Since Celeritas processes refuse to be built unless they can identify the secondary particle IDs, that means we have to pull over gamma particle properties if we're doing pure electron+brems, including offloading only gammas. So do we need a map of process -> possible secondaries? (Does Geant4 provide this?)

By default, even with EM only physics, Geant4 creates a bunch of particles that we don't need to handle. If we import all such particles we'll greatly increase the size of some data structures.

As a medium-term solution I think we want a second user input: a vector of "known particles". We can hard-code some defaults to allow the typical case (standard EM only, optical) and let the user specify (and get setup-time errors if they choose poorly) for advanced cases.

These options would go into the inp::GeantImport setup structure and completely replace GeantImportDataSelection.

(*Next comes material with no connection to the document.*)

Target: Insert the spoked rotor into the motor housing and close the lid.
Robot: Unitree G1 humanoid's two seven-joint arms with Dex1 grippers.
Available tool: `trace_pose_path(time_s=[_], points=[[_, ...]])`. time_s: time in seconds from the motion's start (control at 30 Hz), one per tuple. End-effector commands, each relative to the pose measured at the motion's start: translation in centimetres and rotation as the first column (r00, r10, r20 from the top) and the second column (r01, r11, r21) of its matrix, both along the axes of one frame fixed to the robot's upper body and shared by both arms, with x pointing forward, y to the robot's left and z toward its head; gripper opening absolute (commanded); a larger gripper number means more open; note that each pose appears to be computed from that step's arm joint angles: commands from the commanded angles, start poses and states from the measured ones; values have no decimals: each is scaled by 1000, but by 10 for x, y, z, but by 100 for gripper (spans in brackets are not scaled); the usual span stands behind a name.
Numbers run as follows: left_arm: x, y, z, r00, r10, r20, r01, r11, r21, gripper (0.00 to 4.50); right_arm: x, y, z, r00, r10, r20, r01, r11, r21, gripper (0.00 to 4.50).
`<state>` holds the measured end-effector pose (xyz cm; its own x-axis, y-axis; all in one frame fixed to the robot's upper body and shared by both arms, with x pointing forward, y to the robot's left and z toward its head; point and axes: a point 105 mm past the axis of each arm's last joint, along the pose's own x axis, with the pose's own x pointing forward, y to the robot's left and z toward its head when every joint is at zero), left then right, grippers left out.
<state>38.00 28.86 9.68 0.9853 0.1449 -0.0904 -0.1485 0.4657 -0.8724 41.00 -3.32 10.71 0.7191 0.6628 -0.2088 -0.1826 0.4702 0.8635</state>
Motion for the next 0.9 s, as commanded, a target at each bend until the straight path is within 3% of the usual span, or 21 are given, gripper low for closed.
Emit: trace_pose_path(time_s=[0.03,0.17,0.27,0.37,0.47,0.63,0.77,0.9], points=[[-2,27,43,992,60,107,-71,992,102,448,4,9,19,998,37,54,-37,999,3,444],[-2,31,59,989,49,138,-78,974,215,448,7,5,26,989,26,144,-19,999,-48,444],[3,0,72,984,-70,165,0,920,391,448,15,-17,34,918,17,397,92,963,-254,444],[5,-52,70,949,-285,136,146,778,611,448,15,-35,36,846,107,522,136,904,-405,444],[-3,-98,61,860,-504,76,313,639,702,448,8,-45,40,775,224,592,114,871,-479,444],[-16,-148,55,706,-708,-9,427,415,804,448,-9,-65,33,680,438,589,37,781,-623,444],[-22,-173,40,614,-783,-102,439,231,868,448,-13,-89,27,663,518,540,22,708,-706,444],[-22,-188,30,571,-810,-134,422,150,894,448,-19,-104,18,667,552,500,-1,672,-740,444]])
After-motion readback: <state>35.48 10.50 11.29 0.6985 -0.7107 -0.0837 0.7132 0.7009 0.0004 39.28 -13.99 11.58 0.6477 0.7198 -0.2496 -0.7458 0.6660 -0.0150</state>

The "offload particles" would replace the "processes" flag, and "known particles" would replace the "particles" flag.

Decisions to make

• Should the physics in Celeritas always mirror the Geant4 physics list, or can they diverge?
• What should happen if the user requests physics that Celeritas does not support: error or warning?
• Should users be required to disable unsupported processes in Geant4 before running with Celeritas, or do we continue to provide a list of "ignore" processes?
• How should secondary particles from offloaded processes be handled: killed and deposited locally, sent back to Geant4, or required for offload?
• Must all secondary particles for a process be imported into Celeritas even if they are not transported? (I think so, since many of the secondary properties determine the interaction physics.)
• Where does the process-to-secondary mapping come from: Geant4 introspection, a Celeritas-maintained map, ...?
• Should particles without attached processes be allowed? (Do we default to "infinite distance to collsion" or error?)
• What defaults for known_particles should be provided for common use cases (EM, optical)?

@stognini @amandalund